## Vanishing/Explding Gradients Problems

* *Vanishing gradients* problem: Gradients often get smaller and smaller as the algorithm progresses down to the lower layers. Thus, the Gradient Descent update leaves he lower layer connection weights virtually unchanged so training never converges to a good solution.

* *Exploding gradients* problem is the opposite, gradietns grow bigger and bigger that somany layers get insanely large weight updates and the algorithm diverges. Mostly encountered in recurrent neural netowrks.

Gradient problems are worse with logistic activation functions, as the function saturates at $0$ or $1$ (gradients $\rightarrow 0$)

### Xavier and He Initialization
For the signal to flow through the layers properly, we need the variance of the outputs of each layer to be equal to the variance of its inputs, also the gradients to have equal variance before and after flowing through a layer in the reverse directions.

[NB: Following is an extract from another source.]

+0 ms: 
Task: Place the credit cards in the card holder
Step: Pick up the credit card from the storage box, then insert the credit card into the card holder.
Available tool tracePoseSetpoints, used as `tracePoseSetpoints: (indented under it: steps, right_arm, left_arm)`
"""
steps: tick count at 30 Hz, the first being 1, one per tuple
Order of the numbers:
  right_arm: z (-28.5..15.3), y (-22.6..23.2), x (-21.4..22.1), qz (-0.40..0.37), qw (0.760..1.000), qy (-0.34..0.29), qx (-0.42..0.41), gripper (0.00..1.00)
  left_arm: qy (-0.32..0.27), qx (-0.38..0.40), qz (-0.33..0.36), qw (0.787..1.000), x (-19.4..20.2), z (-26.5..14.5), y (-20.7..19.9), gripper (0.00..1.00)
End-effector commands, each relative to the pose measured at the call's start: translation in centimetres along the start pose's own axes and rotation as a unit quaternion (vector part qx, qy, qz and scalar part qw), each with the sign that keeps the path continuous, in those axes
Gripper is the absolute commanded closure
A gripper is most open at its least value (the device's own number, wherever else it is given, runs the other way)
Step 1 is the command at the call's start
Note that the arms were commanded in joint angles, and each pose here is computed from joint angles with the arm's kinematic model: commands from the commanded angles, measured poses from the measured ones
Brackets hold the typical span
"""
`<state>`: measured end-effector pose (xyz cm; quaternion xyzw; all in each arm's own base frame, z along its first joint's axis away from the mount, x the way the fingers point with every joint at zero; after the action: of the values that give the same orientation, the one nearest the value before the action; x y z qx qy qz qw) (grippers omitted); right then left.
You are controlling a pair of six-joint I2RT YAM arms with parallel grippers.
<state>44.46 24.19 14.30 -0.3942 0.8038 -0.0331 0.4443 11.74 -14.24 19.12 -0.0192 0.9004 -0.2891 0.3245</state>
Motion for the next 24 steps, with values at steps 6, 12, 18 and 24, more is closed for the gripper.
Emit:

Not possible unless the layer has equal number of input and output connections, but some practices have been proven to work well.


| Activation function        | Uniform distribution [-r,r]           | Normal distribution  |
| :-------------|:-------------:| :-------------:|
| Logistic      | $r = \sqrt{\dfrac{6}{n_{inputs}+n_{outputs}}}$ | $\sigma = \sqrt{\dfrac{2}{n_{inputs}+n_{outputs}}}$ |
| Hyperbolic tangent      | $r = 4\sqrt{\dfrac{6}{n_{inputs}+n_{outputs}}}$ | $\sigma = 4\sqrt{\dfrac{2}{n_{inputs}+n_{outputs}}}$|
| ReLu (variants) |  $r = \sqrt{2}\sqrt{\dfrac{6}{n_{inputs}+n_{outputs}}}$ | $\sigma = \sqrt{2}\sqrt{\dfrac{2}{n_{inputs}+n_{outputs}}}$ |


### Nonsaturating Activation Function
* ReLU suffers from *dying*. ifa neuron's weights get updated such that the weighted sum of the neuron's inputs is negative, it will start outputting $0$ and is unlikely to come back to life since the gradient of ReLU is 0 when having negative input.
* (pp. 279 - 280) *leaky* ReLU, *randomized leaky* ReLU (RReLU), *parametric leaky* ReLU (PReLU), *scaled exponential linear unit* (SELU)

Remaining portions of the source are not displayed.